Eva found herself getting lost in her thoughts a lot. It was difficult to concentrate at work when she had so much going on in her personal life. The paperwork stacked on the desk in front of her demanded her attention for the big trial coming up. She wanted to prepare for it, but thoughts of her troubled marriage, wayward sons, New York chef lover, and her intern Ron, were constantly getting in her way.
The monthly visits to Maryland’s Eastern Shore were the only time she really had to herself to try to put her life into some kind of perspective. Her mother’s cottage on Matthew’s Island had a separate small caretaker’s cottage where Eva stayed when she visited. Her mom had become more and more forgetful as time went on, and once a month was the minimum Eva could visit in order to make sure her mother was getting along okay.
“Going to your happy place?” asked Ron as he peeked his blond head around the corner into her office door.

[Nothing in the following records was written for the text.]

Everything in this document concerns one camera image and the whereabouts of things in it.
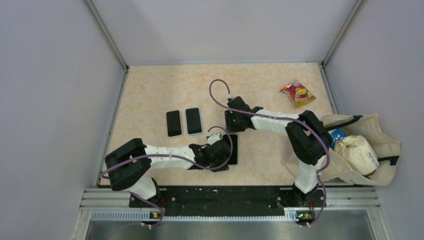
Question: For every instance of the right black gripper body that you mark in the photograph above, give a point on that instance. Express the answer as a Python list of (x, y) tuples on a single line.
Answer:
[(233, 124)]

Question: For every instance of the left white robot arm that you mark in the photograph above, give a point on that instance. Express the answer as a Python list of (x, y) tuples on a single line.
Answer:
[(126, 167)]

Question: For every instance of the white paper wrapped bundle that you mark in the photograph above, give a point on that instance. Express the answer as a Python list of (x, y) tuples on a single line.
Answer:
[(358, 153)]

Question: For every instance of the black phone white edge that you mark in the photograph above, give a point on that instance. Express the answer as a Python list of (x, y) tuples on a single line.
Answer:
[(174, 123)]

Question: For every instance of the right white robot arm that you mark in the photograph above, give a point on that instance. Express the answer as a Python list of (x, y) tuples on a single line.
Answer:
[(309, 138)]

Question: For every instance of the beige tote bag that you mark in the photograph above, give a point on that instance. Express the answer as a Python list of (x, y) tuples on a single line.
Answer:
[(387, 149)]

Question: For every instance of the blue box in bag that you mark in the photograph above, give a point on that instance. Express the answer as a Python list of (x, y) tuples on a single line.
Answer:
[(337, 135)]

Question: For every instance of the colourful snack packet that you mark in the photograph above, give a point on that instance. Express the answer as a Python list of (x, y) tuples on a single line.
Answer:
[(299, 93)]

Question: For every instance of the grey slotted cable duct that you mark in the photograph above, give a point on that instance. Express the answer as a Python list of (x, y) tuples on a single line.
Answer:
[(148, 216)]

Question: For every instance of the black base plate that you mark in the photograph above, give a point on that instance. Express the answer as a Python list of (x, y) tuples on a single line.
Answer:
[(233, 201)]

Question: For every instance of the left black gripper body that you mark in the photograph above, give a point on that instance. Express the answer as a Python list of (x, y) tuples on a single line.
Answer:
[(215, 162)]

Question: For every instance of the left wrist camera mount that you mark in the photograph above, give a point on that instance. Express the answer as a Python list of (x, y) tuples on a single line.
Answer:
[(213, 137)]

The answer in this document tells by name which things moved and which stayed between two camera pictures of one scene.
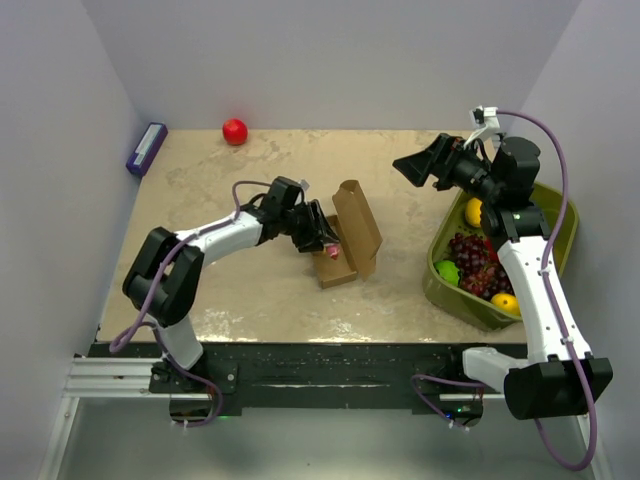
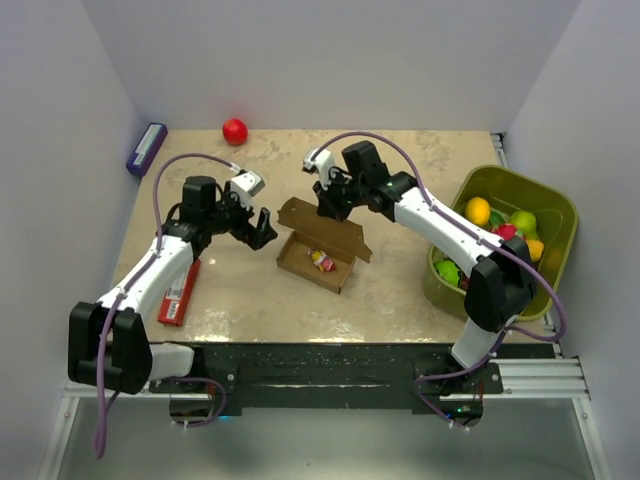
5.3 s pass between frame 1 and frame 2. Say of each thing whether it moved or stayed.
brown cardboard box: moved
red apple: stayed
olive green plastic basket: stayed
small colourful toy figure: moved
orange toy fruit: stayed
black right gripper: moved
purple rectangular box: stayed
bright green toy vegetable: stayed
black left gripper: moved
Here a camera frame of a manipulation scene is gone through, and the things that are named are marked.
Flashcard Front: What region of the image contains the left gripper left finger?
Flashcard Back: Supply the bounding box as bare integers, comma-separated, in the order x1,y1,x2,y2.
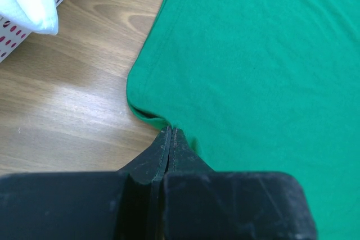
1,127,172,239

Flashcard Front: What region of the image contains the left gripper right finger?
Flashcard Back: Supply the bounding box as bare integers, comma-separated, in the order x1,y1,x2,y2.
164,128,318,239

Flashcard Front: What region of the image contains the white t shirt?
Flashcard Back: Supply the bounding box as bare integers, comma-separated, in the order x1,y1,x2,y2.
1,0,59,35

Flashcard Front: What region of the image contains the green t shirt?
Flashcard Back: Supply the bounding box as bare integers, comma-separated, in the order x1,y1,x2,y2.
127,0,359,239

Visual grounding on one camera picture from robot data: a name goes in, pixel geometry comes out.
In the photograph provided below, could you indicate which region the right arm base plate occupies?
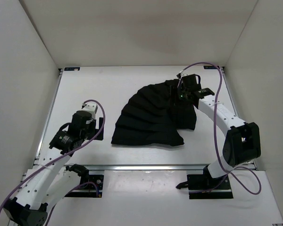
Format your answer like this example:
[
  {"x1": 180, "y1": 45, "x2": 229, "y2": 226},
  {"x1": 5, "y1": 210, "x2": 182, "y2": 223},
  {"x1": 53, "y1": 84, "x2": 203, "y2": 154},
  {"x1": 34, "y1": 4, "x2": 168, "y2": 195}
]
[{"x1": 176, "y1": 174, "x2": 233, "y2": 200}]

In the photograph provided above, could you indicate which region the left corner label sticker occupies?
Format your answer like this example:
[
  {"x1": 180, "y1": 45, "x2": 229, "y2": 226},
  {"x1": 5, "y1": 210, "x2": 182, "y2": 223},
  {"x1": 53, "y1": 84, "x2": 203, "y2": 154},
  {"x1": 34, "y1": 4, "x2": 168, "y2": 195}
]
[{"x1": 64, "y1": 67, "x2": 80, "y2": 71}]

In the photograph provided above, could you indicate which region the corner label sticker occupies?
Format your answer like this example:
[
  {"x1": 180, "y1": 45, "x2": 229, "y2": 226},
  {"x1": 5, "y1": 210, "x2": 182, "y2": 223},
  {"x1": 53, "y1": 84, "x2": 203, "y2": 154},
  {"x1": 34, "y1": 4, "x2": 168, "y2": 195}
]
[
  {"x1": 64, "y1": 67, "x2": 80, "y2": 71},
  {"x1": 203, "y1": 65, "x2": 220, "y2": 70}
]

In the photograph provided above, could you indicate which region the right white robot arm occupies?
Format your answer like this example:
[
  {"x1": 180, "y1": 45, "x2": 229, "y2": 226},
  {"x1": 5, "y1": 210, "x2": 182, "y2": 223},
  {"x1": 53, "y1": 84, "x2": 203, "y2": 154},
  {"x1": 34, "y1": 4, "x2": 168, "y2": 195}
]
[{"x1": 177, "y1": 73, "x2": 261, "y2": 189}]

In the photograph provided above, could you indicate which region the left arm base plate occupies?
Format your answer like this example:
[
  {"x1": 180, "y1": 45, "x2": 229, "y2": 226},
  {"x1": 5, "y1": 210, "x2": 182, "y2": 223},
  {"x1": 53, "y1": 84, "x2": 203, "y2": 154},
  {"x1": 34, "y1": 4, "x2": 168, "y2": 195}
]
[{"x1": 65, "y1": 170, "x2": 104, "y2": 198}]

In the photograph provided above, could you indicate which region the aluminium front rail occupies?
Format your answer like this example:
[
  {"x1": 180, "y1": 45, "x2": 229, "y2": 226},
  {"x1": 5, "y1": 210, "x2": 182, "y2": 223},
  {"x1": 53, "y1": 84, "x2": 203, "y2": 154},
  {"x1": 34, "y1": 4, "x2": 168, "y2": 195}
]
[{"x1": 34, "y1": 164, "x2": 258, "y2": 171}]

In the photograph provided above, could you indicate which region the black pleated skirt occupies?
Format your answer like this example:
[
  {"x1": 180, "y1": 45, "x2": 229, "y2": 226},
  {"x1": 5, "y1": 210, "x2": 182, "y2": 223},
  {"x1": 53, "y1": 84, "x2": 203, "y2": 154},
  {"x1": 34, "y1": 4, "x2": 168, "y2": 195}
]
[{"x1": 111, "y1": 79, "x2": 197, "y2": 146}]

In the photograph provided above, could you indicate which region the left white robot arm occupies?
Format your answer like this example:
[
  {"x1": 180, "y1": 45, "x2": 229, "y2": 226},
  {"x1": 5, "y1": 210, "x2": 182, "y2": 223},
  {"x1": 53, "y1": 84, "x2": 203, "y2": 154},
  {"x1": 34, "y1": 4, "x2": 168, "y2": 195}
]
[{"x1": 3, "y1": 109, "x2": 106, "y2": 226}]

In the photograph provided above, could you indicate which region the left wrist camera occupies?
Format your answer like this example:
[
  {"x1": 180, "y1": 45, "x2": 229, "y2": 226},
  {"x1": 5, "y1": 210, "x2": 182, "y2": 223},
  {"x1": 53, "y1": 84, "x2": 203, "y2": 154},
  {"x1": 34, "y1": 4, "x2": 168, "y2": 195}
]
[{"x1": 82, "y1": 102, "x2": 98, "y2": 119}]

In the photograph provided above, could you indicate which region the right corner label sticker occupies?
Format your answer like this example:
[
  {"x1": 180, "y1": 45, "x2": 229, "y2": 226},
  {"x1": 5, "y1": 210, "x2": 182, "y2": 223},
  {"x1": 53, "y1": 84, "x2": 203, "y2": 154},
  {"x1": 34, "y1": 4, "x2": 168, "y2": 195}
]
[{"x1": 203, "y1": 65, "x2": 220, "y2": 70}]

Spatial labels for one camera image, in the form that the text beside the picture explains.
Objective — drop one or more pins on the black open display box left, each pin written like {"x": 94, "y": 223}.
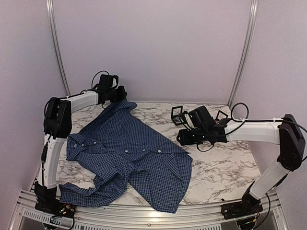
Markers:
{"x": 177, "y": 115}

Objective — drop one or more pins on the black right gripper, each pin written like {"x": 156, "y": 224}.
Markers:
{"x": 184, "y": 140}

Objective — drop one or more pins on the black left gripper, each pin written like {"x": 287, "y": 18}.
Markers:
{"x": 122, "y": 96}

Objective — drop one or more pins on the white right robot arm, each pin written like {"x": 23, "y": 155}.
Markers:
{"x": 285, "y": 132}

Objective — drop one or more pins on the black open display box right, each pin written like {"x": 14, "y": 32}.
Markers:
{"x": 220, "y": 115}

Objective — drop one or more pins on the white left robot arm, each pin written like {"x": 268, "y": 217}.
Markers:
{"x": 57, "y": 127}

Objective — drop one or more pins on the black open display box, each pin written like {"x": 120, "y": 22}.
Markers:
{"x": 177, "y": 115}
{"x": 220, "y": 115}

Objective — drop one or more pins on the black wrist camera on right gripper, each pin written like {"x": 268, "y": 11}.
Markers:
{"x": 184, "y": 120}

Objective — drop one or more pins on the blue plaid shirt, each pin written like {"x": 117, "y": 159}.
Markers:
{"x": 122, "y": 150}

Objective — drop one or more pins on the aluminium front frame rail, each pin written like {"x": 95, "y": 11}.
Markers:
{"x": 132, "y": 217}

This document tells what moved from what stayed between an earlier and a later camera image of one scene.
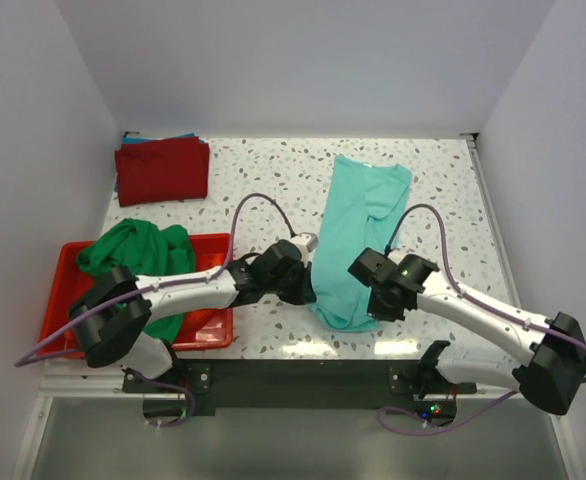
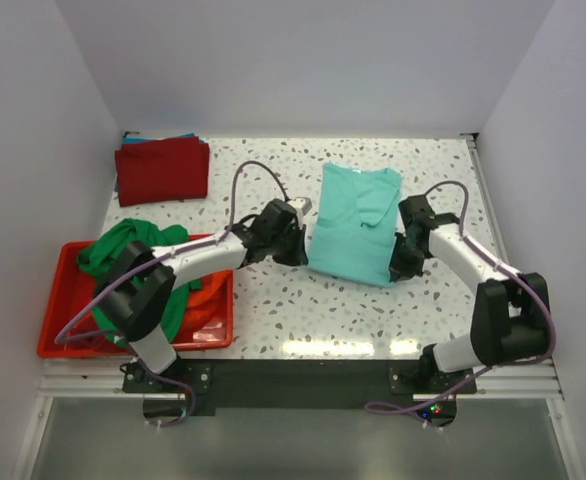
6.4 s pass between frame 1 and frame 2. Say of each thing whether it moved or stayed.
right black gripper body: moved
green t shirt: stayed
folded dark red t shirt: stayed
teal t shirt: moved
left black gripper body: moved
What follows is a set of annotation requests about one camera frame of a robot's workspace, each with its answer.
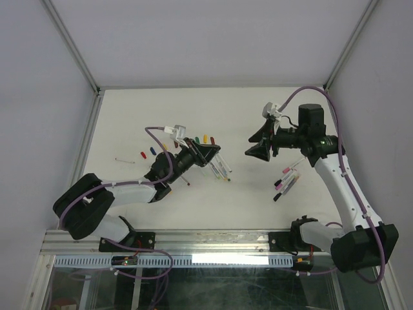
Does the magenta cap marker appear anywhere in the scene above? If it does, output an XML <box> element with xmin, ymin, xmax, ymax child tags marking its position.
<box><xmin>276</xmin><ymin>170</ymin><xmax>299</xmax><ymax>191</ymax></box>

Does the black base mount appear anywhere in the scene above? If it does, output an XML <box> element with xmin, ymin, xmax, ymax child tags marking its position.
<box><xmin>92</xmin><ymin>215</ymin><xmax>156</xmax><ymax>253</ymax></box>
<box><xmin>268</xmin><ymin>216</ymin><xmax>331</xmax><ymax>256</ymax></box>

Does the pink cap marker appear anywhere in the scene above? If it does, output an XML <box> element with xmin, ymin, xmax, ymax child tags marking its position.
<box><xmin>282</xmin><ymin>157</ymin><xmax>306</xmax><ymax>174</ymax></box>

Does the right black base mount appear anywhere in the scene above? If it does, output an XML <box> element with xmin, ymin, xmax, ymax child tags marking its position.
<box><xmin>268</xmin><ymin>216</ymin><xmax>331</xmax><ymax>256</ymax></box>

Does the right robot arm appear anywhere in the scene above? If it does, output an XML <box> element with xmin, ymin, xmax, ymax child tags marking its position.
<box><xmin>245</xmin><ymin>103</ymin><xmax>399</xmax><ymax>273</ymax></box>

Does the white slotted cable duct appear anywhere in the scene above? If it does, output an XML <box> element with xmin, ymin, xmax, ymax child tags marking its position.
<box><xmin>54</xmin><ymin>253</ymin><xmax>294</xmax><ymax>269</ymax></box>

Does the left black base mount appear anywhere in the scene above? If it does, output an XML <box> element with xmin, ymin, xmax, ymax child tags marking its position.
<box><xmin>92</xmin><ymin>215</ymin><xmax>156</xmax><ymax>253</ymax></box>

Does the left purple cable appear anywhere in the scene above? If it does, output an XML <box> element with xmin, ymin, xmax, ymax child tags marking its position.
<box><xmin>57</xmin><ymin>125</ymin><xmax>175</xmax><ymax>310</ymax></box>

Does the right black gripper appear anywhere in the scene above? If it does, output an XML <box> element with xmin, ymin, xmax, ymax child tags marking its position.
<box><xmin>245</xmin><ymin>119</ymin><xmax>306</xmax><ymax>161</ymax></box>

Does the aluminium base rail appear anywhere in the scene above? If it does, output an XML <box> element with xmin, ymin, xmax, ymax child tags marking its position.
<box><xmin>41</xmin><ymin>229</ymin><xmax>387</xmax><ymax>259</ymax></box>

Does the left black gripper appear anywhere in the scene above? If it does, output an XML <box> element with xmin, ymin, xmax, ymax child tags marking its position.
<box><xmin>167</xmin><ymin>138</ymin><xmax>220</xmax><ymax>184</ymax></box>

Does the black cap marker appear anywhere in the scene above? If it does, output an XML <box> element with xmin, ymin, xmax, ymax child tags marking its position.
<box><xmin>273</xmin><ymin>175</ymin><xmax>300</xmax><ymax>202</ymax></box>

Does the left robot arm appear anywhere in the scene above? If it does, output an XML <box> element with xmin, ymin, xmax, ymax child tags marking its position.
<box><xmin>53</xmin><ymin>138</ymin><xmax>221</xmax><ymax>251</ymax></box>

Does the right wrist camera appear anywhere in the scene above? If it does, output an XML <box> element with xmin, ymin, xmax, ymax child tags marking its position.
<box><xmin>262</xmin><ymin>102</ymin><xmax>283</xmax><ymax>134</ymax></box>

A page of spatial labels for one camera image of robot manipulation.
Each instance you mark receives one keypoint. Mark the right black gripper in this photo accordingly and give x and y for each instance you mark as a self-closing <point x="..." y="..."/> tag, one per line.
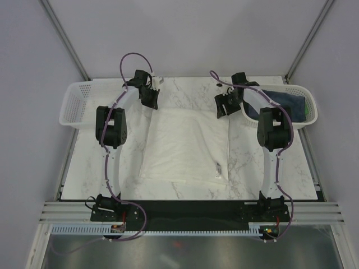
<point x="220" y="100"/>

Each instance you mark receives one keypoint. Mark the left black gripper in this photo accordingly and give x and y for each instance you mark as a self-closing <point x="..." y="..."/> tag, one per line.
<point x="153" y="103"/>

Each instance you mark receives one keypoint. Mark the white towel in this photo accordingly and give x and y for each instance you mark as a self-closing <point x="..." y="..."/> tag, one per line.
<point x="187" y="146"/>

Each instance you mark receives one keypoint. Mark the dark blue towel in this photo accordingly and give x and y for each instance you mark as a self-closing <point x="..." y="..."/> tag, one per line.
<point x="296" y="104"/>

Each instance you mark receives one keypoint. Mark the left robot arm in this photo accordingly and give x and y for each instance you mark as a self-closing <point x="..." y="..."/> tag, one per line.
<point x="111" y="125"/>

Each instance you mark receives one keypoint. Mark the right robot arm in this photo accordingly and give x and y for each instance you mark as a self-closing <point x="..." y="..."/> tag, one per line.
<point x="274" y="132"/>

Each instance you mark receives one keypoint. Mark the left white plastic basket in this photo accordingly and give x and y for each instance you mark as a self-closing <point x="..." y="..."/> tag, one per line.
<point x="82" y="99"/>

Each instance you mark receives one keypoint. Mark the white plastic basket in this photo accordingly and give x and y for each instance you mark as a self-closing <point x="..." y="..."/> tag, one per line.
<point x="82" y="99"/>
<point x="311" y="113"/>

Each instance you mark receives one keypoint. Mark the right white plastic basket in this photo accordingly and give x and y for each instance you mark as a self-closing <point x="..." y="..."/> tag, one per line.
<point x="311" y="113"/>

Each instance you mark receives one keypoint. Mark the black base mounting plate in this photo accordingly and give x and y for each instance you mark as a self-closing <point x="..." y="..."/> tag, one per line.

Ron walked in, observing Eva staring at the enormous vintage apothecary jar on the corner of her desk. It was filled with sea glass she found on the island. It was a hobby she’d picked up from her mom. Searching for the worn pieces of glass tossed onto the beach by the Chesapeake Bay was her personal form of relaxation-therapy even. She’d check the low tide charts, then ride a bike over to the hidden spot she’d found where the best variety of colors could be found. The most typical colors- white, brown, and green were found in abundance but the jar before her held only the pale turquoise she loved best. Though she had jars filled with other colors at the cottage, her office collection represented her favorite color, each piece collected at a moment of peace not otherwise found in her life.
Eva smiled at Ron. He was
gorgeous in his sleek black suit, perfect grin, huge blue eyes staring at her eagerly.
“That sounds like a fantastic idea,” she said.
Ron walked over and closed the door.
“You know, you never invite me on your New York trips,” he said, smiling at Eva. “I’d love to get out of DC once in a while.”
“Yeah, sometime we’ll have to do that,” said Eva, immediately thinking that she’d have to find a reason to stay in a different hotel, because there was no way in hell she could stay at her usual Plaza suite and have the worlds of her two very different lovers collide. “But for now, why don’t we get out of here and take a coffee break?”
“And by coffee break, I am guessing you mean at my apartment?” Ron beamed at her, acting surprised at the invitation.
She grabbed her purse and they left the office separately, walking the few blocks to his apartment building.
“What’s the matter today?” asked Ron as they walked up the steps and into his loft space apartment in an old warehouse building. “You look a world away.” Eva sat on a tan leather chair, plopping her feet on its ottoman as Ron fixed cups of coffee for both of them. She asked for Bailey’s in hers. When he returned from the small kitchen, she saw that he had unbuttoned his yellow Oxford shirt, smiling as he walked over to her with the steaming cup.
“Oh, it’s nothing, just thinking about my day,” said Eva. “Which looks like it might be getting better already.”
Ron’s black pants hung low on his hips. His blond hair was tousled, and Eva admired his perfect chest and abs as he put the coffee down on the table next to where she was seated. She took two long swallows of the coffee, not minding the heat burning down through her chest. What is that thing called, Eva wondered, as she ran her hand over that smooth area of skin just inside Ron’s hip bones, that amazing V-shaped valley thing? Whatever its name, there wasn’t a doubt it was singlehandedly responsible for the wrecking of homes and the falls of empires.